## Aim of the task
Among the entries below, only the lines from the one with "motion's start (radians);" through the one with "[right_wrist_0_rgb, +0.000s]" are wanted, reproduced exactly. Pictures are not wanted.

## Exercise data
+--

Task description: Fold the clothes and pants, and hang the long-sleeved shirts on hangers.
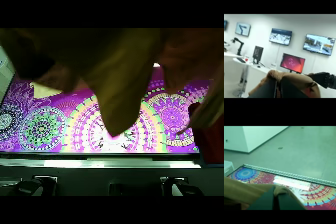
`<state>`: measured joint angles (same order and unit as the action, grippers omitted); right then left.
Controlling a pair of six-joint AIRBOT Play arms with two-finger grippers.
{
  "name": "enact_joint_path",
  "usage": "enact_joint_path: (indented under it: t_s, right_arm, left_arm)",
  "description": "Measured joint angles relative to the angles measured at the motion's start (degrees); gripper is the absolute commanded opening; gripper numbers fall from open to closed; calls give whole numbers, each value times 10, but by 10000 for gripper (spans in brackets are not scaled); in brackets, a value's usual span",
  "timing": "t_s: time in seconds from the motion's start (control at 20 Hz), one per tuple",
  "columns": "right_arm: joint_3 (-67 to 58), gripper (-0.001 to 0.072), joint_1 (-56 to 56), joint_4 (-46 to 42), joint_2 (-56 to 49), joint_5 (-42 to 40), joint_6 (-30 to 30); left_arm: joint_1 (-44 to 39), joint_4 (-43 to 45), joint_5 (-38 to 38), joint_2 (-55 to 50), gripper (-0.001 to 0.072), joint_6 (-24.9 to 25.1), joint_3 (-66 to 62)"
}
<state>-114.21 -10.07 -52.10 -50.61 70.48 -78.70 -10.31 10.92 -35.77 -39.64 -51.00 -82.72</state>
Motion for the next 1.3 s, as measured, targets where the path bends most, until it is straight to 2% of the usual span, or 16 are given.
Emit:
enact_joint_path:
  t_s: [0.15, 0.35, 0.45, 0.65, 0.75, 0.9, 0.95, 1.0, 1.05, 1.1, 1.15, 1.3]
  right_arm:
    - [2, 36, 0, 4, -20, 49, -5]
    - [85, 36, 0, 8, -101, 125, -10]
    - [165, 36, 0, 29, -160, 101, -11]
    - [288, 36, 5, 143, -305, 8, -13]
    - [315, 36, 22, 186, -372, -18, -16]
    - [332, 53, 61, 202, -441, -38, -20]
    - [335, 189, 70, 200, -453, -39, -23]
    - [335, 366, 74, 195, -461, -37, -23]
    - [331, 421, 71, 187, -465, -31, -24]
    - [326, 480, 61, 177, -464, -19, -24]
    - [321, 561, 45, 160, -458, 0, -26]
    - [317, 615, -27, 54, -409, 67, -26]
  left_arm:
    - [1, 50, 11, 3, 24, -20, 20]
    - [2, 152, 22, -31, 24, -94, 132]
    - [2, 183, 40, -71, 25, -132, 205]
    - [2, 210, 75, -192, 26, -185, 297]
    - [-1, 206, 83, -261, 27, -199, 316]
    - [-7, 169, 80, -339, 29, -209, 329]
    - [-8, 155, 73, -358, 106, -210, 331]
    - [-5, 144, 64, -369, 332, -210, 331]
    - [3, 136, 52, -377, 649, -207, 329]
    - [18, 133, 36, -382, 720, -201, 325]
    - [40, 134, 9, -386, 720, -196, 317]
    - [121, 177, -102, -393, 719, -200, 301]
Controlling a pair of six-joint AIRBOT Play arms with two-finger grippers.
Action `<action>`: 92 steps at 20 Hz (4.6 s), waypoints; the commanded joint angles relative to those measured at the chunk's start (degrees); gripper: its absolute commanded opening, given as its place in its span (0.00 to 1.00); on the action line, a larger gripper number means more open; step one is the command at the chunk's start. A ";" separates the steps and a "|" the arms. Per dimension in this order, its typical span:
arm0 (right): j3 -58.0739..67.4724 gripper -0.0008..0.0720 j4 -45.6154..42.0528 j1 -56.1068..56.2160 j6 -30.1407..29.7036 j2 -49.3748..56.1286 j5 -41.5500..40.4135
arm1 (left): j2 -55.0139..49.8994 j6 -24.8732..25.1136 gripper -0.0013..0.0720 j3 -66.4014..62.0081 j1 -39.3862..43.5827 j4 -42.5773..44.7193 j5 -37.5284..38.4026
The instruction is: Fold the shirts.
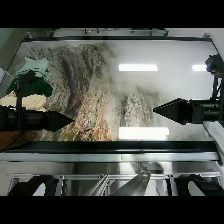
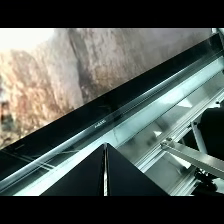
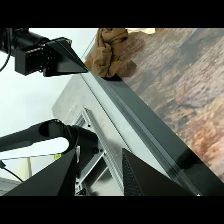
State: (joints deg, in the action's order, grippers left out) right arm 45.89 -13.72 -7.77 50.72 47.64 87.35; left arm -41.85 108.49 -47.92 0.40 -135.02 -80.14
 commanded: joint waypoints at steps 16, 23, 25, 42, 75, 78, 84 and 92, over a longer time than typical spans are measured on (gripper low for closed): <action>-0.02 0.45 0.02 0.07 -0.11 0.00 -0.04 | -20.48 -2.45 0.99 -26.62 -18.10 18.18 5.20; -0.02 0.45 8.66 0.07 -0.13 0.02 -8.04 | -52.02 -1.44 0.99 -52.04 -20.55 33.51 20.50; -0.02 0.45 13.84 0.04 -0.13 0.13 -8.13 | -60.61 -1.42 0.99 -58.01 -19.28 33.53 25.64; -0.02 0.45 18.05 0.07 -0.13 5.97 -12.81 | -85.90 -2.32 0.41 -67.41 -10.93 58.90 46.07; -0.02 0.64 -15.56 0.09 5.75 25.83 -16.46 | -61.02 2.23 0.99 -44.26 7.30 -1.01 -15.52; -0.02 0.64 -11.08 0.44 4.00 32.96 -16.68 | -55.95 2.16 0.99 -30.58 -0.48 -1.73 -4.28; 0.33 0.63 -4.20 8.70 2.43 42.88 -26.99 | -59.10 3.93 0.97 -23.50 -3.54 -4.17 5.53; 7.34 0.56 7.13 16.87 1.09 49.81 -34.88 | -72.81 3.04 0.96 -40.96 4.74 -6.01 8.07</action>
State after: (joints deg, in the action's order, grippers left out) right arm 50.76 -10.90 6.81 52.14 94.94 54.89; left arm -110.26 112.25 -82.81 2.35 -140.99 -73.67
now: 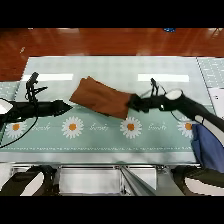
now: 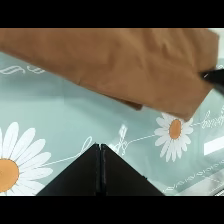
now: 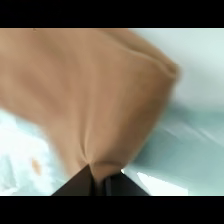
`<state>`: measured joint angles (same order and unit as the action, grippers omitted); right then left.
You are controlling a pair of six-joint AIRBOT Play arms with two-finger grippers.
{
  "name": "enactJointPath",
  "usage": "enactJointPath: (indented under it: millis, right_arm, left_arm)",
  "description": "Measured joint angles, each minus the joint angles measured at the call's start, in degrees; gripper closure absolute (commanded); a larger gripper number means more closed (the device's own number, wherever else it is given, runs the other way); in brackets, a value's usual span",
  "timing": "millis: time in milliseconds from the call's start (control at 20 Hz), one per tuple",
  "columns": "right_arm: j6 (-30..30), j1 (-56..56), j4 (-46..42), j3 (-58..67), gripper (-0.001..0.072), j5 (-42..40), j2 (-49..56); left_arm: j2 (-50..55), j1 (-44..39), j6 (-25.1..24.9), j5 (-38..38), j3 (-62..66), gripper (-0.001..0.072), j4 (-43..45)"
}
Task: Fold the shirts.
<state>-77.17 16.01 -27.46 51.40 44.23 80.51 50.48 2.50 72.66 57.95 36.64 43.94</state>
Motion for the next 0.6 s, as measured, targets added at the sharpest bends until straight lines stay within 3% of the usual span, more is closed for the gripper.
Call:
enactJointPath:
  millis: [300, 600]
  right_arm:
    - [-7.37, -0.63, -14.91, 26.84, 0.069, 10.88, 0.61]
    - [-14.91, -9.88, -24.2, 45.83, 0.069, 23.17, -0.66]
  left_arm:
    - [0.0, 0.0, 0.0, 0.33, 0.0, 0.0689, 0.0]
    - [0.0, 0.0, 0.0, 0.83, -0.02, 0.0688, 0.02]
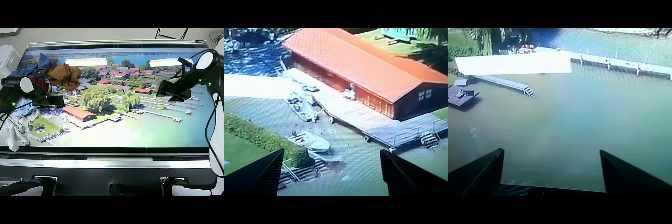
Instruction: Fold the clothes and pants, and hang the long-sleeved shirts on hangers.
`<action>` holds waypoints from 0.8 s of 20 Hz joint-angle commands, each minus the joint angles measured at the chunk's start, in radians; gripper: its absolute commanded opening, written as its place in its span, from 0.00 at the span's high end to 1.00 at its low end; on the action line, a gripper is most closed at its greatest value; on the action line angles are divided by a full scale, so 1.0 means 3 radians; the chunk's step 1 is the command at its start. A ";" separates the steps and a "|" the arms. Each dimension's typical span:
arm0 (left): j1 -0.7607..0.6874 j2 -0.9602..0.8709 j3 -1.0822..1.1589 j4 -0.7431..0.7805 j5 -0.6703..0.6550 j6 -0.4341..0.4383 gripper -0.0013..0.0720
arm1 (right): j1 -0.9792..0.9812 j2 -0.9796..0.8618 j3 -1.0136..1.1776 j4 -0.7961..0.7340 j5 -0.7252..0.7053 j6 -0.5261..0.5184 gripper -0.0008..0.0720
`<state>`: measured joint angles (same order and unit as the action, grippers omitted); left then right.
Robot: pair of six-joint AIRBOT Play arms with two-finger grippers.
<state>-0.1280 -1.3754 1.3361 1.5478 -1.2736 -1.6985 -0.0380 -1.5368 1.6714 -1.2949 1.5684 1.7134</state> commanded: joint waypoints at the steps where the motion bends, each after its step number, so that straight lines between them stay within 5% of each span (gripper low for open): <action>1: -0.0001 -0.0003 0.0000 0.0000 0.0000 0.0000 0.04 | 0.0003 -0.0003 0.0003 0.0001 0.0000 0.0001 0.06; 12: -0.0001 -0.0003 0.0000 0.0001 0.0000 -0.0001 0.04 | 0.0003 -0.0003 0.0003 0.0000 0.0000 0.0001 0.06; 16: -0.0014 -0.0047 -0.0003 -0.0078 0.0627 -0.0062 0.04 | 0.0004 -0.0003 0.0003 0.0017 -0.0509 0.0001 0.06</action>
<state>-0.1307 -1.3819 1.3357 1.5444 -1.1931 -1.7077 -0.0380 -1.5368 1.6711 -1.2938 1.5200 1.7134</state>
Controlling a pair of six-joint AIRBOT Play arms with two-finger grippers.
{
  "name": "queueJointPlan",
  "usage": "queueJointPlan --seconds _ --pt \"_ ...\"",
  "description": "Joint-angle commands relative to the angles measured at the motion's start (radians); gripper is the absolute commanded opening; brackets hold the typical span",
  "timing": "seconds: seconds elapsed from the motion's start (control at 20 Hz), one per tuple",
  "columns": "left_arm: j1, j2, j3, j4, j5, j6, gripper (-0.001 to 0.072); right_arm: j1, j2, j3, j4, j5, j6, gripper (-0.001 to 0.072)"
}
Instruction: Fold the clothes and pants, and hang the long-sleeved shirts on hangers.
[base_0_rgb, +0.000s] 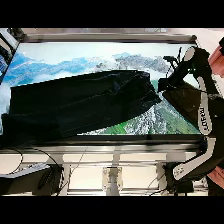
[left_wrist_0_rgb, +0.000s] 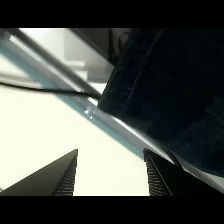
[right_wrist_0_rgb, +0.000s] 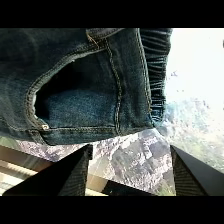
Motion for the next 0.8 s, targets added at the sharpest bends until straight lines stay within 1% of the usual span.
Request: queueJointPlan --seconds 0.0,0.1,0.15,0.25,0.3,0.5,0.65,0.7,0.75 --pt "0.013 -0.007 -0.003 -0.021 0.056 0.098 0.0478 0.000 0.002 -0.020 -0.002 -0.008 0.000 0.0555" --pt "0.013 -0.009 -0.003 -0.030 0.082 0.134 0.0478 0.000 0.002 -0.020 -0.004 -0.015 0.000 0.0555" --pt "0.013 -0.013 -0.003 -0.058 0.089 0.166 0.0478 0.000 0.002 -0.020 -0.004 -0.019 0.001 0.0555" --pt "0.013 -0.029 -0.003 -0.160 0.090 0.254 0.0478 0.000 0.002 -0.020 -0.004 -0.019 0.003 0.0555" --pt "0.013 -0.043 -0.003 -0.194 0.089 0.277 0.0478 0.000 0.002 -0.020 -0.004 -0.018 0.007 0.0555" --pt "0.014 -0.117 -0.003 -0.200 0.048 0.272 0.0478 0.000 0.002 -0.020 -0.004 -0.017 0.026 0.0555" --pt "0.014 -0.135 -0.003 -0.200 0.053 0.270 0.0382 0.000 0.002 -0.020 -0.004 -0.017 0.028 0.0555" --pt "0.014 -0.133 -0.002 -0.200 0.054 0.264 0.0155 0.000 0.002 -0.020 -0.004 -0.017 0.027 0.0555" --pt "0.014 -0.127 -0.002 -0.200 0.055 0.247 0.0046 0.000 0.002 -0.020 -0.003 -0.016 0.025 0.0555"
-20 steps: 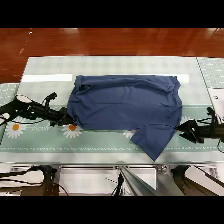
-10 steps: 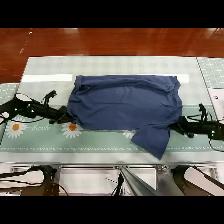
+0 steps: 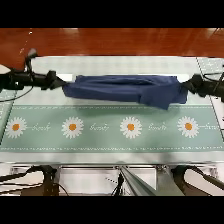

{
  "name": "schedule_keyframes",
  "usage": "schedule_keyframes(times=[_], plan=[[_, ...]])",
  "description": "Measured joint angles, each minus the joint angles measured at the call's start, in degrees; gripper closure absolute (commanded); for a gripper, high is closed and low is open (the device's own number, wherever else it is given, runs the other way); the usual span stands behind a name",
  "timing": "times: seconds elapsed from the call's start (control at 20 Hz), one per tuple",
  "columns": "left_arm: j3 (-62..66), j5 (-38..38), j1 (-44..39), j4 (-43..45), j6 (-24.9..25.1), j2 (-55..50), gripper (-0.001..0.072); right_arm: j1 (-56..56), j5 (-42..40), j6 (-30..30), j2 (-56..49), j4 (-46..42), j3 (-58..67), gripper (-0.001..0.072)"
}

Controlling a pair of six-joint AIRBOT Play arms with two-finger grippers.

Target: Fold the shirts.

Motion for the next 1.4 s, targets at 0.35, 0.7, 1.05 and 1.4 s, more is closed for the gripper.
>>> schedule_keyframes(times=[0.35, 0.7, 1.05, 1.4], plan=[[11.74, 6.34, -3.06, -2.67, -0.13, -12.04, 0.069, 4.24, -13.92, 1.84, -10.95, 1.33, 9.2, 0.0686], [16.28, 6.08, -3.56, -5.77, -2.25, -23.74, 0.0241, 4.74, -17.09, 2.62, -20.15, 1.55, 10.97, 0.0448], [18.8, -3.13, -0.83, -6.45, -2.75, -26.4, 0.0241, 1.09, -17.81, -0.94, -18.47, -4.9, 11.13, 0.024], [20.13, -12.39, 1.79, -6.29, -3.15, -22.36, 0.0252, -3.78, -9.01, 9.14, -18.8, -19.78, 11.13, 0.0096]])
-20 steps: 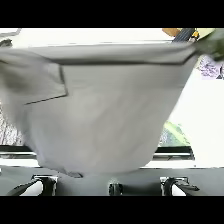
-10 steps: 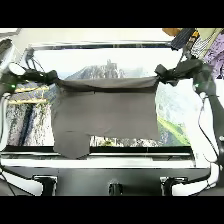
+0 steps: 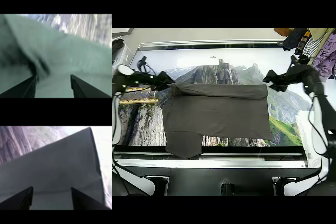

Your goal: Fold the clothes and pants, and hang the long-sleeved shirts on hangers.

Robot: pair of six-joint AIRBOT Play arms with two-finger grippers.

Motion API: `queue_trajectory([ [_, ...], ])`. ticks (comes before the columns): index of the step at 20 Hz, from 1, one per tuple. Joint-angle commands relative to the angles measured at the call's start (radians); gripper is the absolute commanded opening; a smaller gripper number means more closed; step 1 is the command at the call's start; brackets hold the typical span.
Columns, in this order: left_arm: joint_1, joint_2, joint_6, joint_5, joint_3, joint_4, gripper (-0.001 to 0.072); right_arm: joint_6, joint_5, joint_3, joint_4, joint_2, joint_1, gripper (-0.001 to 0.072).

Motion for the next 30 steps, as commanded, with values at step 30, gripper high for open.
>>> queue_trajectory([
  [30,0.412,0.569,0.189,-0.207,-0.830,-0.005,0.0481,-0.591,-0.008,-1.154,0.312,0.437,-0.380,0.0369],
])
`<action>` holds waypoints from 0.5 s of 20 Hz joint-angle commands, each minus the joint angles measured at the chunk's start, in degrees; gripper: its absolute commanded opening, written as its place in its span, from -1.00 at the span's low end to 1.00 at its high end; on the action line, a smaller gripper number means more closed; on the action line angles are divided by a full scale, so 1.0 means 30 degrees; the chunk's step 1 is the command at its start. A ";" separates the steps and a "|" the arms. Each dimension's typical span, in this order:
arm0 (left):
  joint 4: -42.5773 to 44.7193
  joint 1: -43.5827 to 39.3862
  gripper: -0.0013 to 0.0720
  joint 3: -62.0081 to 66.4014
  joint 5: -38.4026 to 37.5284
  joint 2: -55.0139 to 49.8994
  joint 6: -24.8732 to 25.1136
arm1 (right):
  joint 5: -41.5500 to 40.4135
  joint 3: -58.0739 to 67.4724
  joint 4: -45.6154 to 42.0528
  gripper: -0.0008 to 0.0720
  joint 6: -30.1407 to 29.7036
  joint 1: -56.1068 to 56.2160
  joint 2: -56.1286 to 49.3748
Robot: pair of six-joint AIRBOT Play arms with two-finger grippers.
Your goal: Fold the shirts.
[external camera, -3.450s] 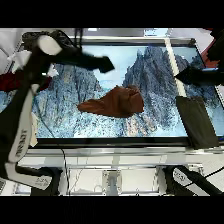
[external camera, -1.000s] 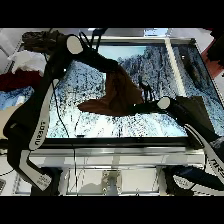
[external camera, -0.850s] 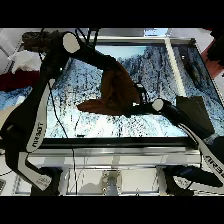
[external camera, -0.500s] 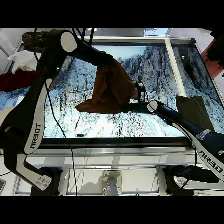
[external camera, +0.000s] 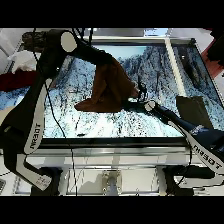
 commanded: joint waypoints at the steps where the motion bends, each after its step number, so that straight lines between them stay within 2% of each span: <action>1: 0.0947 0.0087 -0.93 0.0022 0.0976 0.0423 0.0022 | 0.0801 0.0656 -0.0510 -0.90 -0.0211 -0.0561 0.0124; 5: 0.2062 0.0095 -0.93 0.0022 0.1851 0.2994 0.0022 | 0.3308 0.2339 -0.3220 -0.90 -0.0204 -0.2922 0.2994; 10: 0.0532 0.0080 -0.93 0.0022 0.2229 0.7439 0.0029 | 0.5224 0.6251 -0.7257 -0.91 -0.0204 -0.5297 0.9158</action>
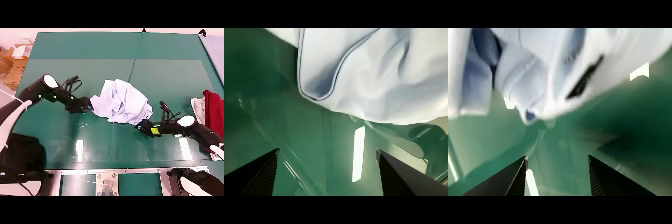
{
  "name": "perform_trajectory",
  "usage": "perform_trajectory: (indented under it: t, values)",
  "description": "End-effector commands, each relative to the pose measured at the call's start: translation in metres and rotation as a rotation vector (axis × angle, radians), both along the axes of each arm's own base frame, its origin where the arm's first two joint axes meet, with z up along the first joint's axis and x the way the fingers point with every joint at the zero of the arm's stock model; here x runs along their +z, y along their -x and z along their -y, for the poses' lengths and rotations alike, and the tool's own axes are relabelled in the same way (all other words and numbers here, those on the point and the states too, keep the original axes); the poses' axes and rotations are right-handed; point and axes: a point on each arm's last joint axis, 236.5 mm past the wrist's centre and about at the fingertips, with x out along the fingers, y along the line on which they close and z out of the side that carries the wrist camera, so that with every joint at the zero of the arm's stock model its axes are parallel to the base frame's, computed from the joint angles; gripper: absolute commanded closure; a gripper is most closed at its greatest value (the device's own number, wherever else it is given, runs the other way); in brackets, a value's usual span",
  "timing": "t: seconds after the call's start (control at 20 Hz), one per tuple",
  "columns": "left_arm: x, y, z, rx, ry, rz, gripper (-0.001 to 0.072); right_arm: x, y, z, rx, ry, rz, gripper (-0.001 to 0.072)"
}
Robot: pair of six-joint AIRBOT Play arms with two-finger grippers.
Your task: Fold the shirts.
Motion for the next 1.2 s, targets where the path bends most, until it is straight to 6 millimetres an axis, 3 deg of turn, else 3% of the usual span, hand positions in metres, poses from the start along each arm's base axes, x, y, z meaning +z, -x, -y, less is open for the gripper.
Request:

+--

## Result below
  "description": "Joint-angle commands relative to the angles measured at the motion's start (radians); gripper is the absolute commanded opening; brackets hold the typical span",
  "timing": "seconds: seconds elapsed from the motion's start (control at 20 Hz), one per tuple",
  "columns": "left_arm: j1, j2, j3, j4, j5, j6, gripper (-0.001 to 0.072); right_arm: j1, j2, j3, j4, j5, j6, gripper (-0.001 to 0.072)"
}
Instruction: Fold the clothes and pants, and hang the long-sleeved shirts on hangers.
[base_0_rgb, +0.000s] 
[left_wrist_0_rgb, +0.000s] 
[right_wrist_0_rgb, +0.000s] 

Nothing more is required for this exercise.